> **Action item**
Write out the entries below in full, exactly as given.

> **Material for this task**
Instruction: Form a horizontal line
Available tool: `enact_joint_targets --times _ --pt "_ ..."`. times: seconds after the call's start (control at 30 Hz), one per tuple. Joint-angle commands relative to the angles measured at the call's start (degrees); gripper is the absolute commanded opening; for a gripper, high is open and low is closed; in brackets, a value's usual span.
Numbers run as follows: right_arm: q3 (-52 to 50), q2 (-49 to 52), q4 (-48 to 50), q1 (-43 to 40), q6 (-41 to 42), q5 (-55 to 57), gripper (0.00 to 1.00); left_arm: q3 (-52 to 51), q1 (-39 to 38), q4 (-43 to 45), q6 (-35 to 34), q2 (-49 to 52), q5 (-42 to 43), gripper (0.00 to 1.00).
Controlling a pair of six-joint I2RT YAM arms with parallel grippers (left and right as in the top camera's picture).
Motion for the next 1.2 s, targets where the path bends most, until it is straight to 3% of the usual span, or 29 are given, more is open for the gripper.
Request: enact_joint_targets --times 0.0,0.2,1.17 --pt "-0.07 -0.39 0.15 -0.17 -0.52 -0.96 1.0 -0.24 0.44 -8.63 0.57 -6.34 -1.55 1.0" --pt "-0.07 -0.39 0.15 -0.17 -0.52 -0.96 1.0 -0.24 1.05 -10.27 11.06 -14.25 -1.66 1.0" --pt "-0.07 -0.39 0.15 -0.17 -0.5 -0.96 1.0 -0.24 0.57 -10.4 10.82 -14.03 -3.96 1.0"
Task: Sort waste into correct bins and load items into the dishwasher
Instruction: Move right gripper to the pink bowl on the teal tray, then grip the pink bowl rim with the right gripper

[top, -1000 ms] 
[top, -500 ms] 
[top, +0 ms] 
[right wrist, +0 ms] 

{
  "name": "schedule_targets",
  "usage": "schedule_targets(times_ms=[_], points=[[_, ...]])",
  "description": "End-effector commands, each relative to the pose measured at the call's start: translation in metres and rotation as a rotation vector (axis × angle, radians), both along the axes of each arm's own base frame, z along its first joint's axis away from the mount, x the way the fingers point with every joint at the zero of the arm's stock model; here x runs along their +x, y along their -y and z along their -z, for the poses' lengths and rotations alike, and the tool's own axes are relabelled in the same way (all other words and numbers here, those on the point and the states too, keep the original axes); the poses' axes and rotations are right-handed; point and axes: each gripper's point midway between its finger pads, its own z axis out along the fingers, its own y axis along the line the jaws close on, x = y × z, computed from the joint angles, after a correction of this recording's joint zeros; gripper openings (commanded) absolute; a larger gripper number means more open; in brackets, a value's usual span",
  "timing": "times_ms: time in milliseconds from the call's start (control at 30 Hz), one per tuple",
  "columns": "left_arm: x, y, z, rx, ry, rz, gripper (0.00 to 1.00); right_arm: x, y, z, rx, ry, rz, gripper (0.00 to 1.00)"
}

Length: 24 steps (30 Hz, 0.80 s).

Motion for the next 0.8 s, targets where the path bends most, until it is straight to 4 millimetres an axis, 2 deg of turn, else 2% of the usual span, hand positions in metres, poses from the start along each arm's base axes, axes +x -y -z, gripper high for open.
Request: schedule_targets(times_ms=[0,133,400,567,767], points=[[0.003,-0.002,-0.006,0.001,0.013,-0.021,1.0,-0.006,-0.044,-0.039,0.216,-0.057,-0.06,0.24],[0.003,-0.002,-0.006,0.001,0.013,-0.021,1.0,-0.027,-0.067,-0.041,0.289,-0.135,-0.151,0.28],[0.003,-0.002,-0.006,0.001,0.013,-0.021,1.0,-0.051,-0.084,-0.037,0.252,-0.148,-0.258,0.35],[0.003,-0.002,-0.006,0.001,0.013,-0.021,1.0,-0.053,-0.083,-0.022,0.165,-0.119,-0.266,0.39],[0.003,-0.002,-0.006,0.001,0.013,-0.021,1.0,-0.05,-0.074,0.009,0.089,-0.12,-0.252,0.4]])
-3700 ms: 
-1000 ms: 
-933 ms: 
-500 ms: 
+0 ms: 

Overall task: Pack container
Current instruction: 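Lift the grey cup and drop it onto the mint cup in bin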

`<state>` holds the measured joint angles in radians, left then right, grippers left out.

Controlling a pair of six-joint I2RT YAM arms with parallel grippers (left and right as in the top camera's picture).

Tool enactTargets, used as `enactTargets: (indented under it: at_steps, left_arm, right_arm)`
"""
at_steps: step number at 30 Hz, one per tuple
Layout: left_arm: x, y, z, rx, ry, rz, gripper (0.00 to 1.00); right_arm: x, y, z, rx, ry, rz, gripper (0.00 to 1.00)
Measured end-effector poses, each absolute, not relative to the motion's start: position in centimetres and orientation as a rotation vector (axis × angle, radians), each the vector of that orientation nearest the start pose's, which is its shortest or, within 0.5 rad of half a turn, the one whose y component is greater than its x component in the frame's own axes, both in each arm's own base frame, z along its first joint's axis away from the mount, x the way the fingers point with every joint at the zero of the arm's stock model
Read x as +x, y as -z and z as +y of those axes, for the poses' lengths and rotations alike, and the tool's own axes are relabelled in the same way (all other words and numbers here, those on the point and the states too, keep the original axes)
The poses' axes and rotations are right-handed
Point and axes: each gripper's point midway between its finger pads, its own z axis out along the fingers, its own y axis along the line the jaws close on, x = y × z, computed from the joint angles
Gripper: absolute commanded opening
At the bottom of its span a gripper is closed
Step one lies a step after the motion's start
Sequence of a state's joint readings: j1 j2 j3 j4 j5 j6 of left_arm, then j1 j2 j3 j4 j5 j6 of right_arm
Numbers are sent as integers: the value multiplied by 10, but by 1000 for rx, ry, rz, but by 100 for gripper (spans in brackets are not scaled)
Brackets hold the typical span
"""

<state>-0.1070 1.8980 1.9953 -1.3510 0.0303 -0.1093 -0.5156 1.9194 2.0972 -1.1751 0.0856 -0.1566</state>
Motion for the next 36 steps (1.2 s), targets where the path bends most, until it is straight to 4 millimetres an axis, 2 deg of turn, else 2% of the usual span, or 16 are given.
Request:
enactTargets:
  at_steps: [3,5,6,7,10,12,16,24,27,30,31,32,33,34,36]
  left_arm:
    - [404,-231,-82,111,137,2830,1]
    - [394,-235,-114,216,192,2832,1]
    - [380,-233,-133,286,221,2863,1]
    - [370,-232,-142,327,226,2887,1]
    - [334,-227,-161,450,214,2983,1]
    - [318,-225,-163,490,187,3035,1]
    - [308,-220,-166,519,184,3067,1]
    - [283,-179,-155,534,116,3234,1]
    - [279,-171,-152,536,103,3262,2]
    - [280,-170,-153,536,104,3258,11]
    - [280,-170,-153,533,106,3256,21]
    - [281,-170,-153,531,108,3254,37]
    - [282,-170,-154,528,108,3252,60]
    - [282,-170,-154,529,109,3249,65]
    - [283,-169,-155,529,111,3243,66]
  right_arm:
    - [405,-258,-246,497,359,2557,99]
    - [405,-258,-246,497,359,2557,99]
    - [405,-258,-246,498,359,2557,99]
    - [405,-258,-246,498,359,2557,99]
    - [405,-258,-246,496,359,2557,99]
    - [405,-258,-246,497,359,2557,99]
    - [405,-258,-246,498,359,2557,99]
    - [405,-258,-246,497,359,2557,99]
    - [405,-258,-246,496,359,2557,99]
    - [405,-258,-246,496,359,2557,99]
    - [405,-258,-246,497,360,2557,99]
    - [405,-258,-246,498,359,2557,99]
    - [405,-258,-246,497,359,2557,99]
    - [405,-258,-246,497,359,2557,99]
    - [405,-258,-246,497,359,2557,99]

> **Answer to this problem**
Instruction: Form a horizontal line
Available tool: `enact_joint_targets --times _ --pt "_ ..."`. times: seconds after the call's start (control at 30 Hz), one per tuple. Joint-angle commands relative to the angles measured at the call's start (degrees); gripper is the absolute commanded opening; for a gripper, high is open and low is closed; in brackets, a value's usual span.
Numbers run as follows: right_arm: q3 (-52 to 50), q2 (-49 to 52), q4 (-48 to 50), q1 (-43 to 40), q6 (-41 to 42), q5 (-55 to 57), gripper (0.00 to 1.00); left_arm: q3 (-52 to 51), q1 (-39 to 38), q4 (-43 to 45), q6 (-35 to 34), q2 (-49 to 52), q5 (-42 to 43), gripper (0.00 to 1.00).
Controlling a pair of six-joint I2RT YAM arms with parallel grippers (left and right as in the top camera's picture).
Motion for the next 1.2 s, targets where the path bends most, until it is straight to 3% of the usual span, or 29 are given, more is open for the gripper.
Request: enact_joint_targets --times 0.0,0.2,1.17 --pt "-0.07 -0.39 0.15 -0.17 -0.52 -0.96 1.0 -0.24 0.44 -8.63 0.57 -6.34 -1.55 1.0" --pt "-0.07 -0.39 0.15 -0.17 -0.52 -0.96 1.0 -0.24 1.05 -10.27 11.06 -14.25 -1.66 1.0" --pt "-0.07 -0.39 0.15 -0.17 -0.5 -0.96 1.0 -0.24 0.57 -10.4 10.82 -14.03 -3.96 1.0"
Task: Sort waste into correct bins and load items into the dishwasher
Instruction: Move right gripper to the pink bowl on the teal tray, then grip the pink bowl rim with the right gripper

[top, -1000 ms] 
[top, -500 ms] 
[top, +0 ms] 
[right wrist, +0 ms] 

{
  "name": "schedule_targets",
  "usage": "schedule_targets(times_ms=[_], points=[[_, ...]])",
  "description": "End-effector commands, each relative to the pose measured at the call's start: translation in metres and rotation as a rotation vector (axis × angle, radians), both along the axes of each arm's own base frame, z along its first joint's axis away from the mount, x the way the fingers point with every joint at the zero of the arm's stock model; here x runs along their +x, y along their -y and z along their -z, for the poses' lengths and rotations alike, and the tool's own axes are relabelled in the same way (all other words and numbers here, those on the point and the states too, keep the original axes); the poses' axes and rotations are right-handed; point and axes: each gripper's point midway between its finger pads, its own z axis out along the fingers, its own y axis along the line the jaws close on, x = y × z, computed from the joint angles, after a correction of this recording's joint zeros; gripper openings (commanded) absolute; a larger gripper number means more open; in brackets, a value's usual span",
  "timing": "times_ms: time in milliseconds from the call's start (control at 30 Hz), one per tuple",
  "columns": "left_arm: x, y, z, rx, ry, rz, gripper (0.00 to 1.00); right_arm: x, y, z, rx, ry, rz, gripper (0.00 to 1.00)"
}

Length: 24 steps (30 Hz, 0.80 s).

Motion for the next 0.8 s, targets where the path bends most, until it is straight to 4 millimetres an axis, 2 deg of turn, else 2% of the usual span, hand positions in metres, poses from the start along each arm's base axes, axes +x -y -z, gripper high for open.
Request: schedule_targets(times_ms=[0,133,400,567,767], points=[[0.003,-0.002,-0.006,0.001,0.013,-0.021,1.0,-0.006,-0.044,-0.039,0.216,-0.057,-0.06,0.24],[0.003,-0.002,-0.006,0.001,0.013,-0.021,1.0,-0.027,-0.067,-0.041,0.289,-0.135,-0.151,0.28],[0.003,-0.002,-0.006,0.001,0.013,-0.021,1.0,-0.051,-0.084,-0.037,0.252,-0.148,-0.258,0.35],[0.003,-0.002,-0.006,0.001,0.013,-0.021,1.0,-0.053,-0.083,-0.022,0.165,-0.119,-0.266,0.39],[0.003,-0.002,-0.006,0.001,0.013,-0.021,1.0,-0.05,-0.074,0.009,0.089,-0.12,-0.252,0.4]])
-3700 ms: 
-1000 ms: 
-933 ms: 
-500 ms: 
+0 ms: 

Overall task: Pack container
Current instruction: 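Lift the grey cup and drop it onto the mint cup in bin
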
`<state>` holds the measured joint angles in radians, left then right, grippers left out.

Controlling a pair of six-joint I2RT YAM arms with parallel grippers (left and right as in the top camera's picture).

Tool enactTargets, used as `enactTargets: (indented under it: at_steps, left_arm, right_arm)`
"""
at_steps: step number at 30 Hz, one per tuple
Layout: left_arm: x, y, z, rx, ry, rz, gripper (0.00 to 1.00); right_arm: x, y, z, rx, ry, rz, gripper (0.00 to 1.00)
Measured end-effector poses, each absolute, not relative to the motion's start: position in centimetres and orientation as a rotation vector (axis × angle, radians), each the vector of that orientation nearest the start pose's, which is its shortest or, within 0.5 rad of half a turn, the one whose y component is greater than its x component in the frame's own axes, both in each arm's own base frame, z along its first joint's axis away from the mount, x the way the fingers point with every joint at the zero of the arm's stock model
Read x as +x, y as -z and z as +y of those axes, for the poses' lengths and rotations alike, and the tool's own axes are relabelled in the same way (all other words and numbers here, those on the point and the states too, keep the original axes)
The poses' axes and rotations are right-handed
Point and axes: each gripper's point midway between its finger pads, its own z axis out along the fingers, its own y axis along the line the jaws close on, x = y × z, computed from the joint angles
Gripper: absolute commanded opening
At the bottom of its span a gripper is closed
Step one lies a step after the motion's start
Sequence of a state's joint readings: j1 j2 j3 j4 j5 j6 of left_arm, then j1 j2 j3 j4 j5 j6 of right_arm
Numbers are sent as integers: the value multiplied by 10, but by 1000 for rx, ry, rz, but by 100 for gripper (spans in brackets are not scaled)
Brackets hold the typical span
"""

<state>-0.1070 1.8980 1.9953 -1.3510 0.0303 -0.1093 -0.5156 1.9194 2.0972 -1.1751 0.0856 -0.1566</state>
Motion for the next 36 steps (1.2 s), targets where the path bends most, until it is straight to 4 millimetres an axis, 2 deg of turn, else 2% of the usual span, or 16 are given.
Request:
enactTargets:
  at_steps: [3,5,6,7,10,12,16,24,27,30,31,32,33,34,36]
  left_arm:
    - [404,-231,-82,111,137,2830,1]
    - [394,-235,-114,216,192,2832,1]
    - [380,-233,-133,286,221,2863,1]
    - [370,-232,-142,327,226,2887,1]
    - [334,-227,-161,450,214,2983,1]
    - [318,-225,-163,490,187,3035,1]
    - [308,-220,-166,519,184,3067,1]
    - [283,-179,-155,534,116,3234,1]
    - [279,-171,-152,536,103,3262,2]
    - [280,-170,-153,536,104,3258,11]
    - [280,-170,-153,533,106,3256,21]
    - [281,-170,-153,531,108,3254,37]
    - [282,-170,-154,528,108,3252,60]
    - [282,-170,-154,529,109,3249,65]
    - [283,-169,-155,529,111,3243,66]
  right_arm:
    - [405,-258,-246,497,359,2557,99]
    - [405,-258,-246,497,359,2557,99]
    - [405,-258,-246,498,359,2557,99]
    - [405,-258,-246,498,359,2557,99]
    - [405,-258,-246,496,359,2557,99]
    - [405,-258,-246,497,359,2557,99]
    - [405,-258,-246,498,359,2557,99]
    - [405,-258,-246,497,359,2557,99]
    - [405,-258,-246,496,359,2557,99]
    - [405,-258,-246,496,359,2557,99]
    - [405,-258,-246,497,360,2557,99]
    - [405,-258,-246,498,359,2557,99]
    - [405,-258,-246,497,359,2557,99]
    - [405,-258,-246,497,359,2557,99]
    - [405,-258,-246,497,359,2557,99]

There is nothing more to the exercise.